Work task> Please output the whole listing below exactly as it is.

Raw data>
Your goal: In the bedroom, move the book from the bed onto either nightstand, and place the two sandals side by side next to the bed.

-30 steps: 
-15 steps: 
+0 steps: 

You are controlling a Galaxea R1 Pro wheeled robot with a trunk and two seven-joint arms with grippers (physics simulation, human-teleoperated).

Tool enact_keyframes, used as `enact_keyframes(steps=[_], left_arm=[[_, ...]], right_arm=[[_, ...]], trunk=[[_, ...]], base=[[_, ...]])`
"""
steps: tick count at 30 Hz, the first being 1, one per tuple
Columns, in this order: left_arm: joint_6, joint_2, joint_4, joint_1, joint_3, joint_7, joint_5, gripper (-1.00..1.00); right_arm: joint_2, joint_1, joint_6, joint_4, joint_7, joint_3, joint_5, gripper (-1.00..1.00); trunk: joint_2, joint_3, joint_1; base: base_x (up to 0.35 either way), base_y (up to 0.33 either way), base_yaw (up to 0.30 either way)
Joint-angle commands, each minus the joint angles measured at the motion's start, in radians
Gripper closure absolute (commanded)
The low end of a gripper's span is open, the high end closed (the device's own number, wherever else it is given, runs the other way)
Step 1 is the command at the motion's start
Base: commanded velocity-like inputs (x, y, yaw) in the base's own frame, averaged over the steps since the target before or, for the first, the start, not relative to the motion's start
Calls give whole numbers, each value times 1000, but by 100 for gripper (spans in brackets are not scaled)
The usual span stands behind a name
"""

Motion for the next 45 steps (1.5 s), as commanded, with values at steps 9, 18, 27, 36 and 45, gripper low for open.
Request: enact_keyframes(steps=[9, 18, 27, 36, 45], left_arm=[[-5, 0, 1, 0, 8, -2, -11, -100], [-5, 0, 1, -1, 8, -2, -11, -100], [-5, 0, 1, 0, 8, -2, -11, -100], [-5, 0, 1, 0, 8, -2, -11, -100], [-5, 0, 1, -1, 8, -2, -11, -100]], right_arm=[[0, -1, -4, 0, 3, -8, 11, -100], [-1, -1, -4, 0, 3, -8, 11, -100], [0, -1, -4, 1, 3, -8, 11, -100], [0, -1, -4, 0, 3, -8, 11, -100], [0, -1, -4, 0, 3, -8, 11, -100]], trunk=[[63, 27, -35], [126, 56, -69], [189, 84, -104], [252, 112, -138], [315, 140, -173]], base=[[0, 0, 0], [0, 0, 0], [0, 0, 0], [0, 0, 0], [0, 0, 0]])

Result of this exercise>
Your goal: In the bedroom, move the book from the bed onto either nightstand, and place the two sandals side by side next to the bed.

-30 steps: 
-15 steps: 
+0 steps: 

You are controlling a Galaxea R1 Pro wheeled robot with a trunk and two seven-joint arms with grippers (physics simulation, human-teleoperated).

Tool enact_keyframes, used as `enact_keyframes(steps=[_], left_arm=[[_, ...]], right_arm=[[_, ...]], trunk=[[_, ...]], base=[[_, ...]])`
"""
steps: tick count at 30 Hz, the first being 1, one per tuple
Columns, in this order: left_arm: joint_6, joint_2, joint_4, joint_1, joint_3, joint_7, joint_5, gripper (-1.00..1.00); right_arm: joint_2, joint_1, joint_6, joint_4, joint_7, joint_3, joint_5, gripper (-1.00..1.00); trunk: joint_2, joint_3, joint_1; base: base_x (up to 0.35 either way), base_y (up to 0.33 either way), base_yaw (up to 0.30 either way)
Joint-angle commands, each minus the joint angles measured at the motion's start, in radians
Gripper closure absolute (commanded)
The low end of a gripper's span is open, the high end closed (the device's own number, wherever else it is given, runs the other way)
Step 1 is the command at the motion's start
Base: commanded velocity-like inputs (x, y, yaw) in the base's own frame, averaged over the steps since the target before or, for the first, the start, not relative to the motion's start
Calls give whole numbers, each value times 1000, but by 100 for gripper (spans in brackets are not scaled)
The usual span stands behind a name
"""

Motion for the next 45 steps (1.5 s), as commanded, with values at steps 9, 18, 27, 36 and 45, gripper low for open.
Request: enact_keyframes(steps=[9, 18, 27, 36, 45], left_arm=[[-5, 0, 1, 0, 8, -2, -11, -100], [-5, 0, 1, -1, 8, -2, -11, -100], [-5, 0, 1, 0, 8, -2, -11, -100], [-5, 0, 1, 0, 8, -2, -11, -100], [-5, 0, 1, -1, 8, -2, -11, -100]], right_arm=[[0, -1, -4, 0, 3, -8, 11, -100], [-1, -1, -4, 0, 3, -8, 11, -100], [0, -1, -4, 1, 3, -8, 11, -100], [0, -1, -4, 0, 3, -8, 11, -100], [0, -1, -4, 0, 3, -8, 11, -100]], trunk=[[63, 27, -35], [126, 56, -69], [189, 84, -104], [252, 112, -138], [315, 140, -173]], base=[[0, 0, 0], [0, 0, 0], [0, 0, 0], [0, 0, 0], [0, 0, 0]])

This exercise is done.